Non poteva certo “sostituirsi” al suo Vescovo, nell’affrontare certe questioni, e tuttavia non poteva neppure mentire riguardo il suo pensiero. La verità era che la Chiesa guardava in modo un po’ troppo distaccato alle sue pecorelle, spesso ignorando proprio quelle più bisognose, e molti dei suoi consigli vertevano sull’accettare incondizionatamente gli stenti e i dolori come Volontà di Dio…

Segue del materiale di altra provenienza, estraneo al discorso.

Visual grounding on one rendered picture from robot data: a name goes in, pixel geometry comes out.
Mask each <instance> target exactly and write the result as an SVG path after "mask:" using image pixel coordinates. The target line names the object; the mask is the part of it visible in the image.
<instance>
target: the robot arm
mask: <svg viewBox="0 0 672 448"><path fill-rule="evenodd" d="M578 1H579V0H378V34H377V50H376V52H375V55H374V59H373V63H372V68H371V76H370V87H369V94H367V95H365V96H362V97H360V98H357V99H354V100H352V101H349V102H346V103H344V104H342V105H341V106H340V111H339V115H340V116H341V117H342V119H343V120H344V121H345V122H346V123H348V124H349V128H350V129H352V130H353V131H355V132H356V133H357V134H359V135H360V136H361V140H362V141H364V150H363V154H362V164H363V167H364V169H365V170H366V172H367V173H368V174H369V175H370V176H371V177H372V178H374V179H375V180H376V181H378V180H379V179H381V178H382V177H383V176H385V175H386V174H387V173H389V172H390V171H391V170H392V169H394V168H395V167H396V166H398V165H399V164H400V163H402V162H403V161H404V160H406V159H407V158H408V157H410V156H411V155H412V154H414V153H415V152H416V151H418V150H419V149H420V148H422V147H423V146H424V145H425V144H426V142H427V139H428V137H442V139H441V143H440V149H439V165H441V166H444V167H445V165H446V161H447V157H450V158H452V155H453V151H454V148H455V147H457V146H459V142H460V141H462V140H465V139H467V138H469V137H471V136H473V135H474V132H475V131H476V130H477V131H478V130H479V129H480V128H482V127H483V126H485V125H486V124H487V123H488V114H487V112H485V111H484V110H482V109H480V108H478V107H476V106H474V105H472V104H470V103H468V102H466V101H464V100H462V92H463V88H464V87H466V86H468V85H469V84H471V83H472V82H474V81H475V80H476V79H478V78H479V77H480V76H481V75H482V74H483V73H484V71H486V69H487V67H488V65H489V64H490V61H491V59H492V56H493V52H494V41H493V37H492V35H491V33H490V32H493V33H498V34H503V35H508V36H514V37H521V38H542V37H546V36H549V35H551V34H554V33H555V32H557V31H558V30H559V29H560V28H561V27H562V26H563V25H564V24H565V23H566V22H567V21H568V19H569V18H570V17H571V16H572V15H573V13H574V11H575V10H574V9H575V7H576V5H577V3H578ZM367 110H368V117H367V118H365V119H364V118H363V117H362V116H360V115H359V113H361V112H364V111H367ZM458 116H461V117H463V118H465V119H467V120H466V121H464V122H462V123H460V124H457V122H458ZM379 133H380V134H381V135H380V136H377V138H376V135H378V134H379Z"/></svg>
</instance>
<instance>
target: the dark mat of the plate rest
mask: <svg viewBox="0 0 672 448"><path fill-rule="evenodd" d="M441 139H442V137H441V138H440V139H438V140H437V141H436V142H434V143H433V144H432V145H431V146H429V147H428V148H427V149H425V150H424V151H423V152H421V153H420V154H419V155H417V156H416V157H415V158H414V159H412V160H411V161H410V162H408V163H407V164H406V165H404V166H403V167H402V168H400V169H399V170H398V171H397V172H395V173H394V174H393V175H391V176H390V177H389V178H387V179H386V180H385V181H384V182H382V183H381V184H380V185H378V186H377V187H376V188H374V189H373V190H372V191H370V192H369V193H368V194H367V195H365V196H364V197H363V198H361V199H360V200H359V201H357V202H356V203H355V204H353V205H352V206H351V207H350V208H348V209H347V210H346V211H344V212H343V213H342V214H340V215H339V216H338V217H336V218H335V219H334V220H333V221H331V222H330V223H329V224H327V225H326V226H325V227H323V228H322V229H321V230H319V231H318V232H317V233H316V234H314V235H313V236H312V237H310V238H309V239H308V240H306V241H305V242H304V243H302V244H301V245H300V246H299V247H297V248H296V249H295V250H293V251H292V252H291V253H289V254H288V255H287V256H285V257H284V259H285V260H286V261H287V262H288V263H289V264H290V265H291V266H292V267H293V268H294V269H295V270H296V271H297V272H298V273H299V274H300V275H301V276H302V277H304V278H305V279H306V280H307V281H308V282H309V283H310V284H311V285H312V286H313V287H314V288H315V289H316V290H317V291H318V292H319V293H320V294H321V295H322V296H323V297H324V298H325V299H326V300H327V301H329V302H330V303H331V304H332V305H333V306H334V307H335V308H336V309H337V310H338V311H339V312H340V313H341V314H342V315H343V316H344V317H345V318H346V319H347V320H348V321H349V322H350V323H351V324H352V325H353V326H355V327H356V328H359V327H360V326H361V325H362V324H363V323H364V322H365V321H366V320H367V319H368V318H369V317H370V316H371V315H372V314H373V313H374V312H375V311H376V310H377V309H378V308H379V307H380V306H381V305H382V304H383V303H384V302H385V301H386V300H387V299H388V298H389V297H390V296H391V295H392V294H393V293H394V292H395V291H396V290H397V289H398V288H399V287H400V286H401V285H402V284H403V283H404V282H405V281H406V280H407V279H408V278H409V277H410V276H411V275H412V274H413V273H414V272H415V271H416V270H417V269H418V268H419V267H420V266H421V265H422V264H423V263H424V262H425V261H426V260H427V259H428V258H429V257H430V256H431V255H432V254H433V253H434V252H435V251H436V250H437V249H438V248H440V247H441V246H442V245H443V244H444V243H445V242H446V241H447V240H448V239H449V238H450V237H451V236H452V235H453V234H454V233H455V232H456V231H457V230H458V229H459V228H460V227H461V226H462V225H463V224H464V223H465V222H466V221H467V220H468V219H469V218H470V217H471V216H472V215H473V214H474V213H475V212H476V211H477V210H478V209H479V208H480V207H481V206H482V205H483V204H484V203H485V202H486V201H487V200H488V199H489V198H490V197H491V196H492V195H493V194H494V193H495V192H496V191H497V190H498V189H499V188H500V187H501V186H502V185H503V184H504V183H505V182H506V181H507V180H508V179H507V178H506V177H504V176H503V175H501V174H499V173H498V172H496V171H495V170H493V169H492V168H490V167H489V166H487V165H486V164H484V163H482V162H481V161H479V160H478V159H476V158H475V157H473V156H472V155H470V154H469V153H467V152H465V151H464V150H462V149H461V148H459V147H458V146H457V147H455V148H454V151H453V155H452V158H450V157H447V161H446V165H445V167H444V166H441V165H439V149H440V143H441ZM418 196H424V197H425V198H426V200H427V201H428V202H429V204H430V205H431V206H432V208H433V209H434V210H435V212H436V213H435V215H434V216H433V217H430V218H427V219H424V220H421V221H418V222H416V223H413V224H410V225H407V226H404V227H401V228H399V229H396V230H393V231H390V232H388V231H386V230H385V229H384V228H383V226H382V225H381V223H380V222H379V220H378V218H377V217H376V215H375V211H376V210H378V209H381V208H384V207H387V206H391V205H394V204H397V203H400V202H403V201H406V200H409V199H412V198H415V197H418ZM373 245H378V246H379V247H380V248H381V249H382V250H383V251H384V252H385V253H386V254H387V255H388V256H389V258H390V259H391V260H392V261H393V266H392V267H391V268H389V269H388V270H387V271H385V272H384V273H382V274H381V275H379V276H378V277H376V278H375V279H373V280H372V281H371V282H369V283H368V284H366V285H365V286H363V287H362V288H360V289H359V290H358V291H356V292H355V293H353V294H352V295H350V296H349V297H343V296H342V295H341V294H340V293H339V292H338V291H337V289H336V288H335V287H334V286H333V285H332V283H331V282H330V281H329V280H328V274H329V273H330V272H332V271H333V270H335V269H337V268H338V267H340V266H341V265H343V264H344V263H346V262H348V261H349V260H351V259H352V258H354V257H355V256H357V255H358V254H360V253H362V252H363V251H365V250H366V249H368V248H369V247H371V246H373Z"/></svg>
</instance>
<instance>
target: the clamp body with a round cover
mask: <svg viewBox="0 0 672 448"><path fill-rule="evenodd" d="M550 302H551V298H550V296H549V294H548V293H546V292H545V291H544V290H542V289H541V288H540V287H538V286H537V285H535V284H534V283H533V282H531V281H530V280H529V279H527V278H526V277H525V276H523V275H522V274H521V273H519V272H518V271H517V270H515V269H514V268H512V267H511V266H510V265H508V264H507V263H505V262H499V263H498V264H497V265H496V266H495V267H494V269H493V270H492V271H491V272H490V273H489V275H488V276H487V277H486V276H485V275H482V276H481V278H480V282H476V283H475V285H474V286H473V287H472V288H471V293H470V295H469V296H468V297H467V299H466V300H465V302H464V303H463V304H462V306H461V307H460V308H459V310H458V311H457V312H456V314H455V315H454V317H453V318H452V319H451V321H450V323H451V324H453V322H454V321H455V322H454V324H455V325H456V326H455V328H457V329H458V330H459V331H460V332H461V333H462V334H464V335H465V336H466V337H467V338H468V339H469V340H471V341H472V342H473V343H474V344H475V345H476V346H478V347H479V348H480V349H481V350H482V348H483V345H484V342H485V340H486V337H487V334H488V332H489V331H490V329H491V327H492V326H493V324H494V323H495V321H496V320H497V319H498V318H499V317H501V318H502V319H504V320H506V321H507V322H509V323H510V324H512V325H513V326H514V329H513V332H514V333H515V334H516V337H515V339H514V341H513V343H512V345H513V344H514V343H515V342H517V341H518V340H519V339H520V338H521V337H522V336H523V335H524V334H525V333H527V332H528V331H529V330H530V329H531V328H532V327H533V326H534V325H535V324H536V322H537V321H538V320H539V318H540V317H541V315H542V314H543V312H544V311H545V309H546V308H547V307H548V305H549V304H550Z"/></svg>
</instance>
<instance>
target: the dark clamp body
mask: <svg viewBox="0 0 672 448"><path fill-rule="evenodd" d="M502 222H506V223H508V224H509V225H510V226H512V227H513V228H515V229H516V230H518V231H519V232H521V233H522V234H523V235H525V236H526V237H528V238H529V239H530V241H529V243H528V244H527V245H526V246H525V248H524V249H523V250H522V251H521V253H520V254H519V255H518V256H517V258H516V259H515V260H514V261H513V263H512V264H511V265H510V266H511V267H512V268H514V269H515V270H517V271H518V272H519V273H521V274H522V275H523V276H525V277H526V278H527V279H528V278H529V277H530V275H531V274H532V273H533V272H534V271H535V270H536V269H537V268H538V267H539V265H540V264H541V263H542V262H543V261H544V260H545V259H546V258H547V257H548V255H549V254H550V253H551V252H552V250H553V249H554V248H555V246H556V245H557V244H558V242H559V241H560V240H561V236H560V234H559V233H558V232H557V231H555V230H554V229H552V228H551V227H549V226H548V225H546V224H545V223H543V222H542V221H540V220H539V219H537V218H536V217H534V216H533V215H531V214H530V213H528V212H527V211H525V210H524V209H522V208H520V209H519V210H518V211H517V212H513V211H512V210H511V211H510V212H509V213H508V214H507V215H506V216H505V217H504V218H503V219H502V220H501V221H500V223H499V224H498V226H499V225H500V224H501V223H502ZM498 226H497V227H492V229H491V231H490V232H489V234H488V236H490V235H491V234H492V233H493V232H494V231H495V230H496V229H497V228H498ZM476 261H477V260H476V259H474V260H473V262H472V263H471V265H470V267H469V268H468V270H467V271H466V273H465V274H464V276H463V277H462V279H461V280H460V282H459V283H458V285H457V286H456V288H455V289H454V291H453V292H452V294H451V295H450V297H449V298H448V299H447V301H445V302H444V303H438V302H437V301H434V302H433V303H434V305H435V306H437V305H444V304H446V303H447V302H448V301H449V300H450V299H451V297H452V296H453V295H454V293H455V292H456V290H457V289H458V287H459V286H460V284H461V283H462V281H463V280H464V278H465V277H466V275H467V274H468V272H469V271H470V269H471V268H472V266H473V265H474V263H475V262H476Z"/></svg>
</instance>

Era anche vero però che Dio aveva concesso all’uomo di lavorare, per procurarsi il frutto necessario al suo sostentamento, e di cercare sempre la via della giustizia e della rettitudine.
La Coscienza del Signore risiede nel Verbo e nella Parola di Dio ma, per avere un significato reale e tangibile, essa deve poter crescere e adattarsi col cuore e l’anima dell’uomo. Un uomo non è fatto di parole, bensì di carne, sangue e sentimenti spesso contrastanti. Ebbene, se in questi sentimenti risiede comunque l’Onnipotente, è lecito supporre che Dio sia al fianco dell’oppresso per sostenerlo ed incitarlo a reagire di fronte alle avversità...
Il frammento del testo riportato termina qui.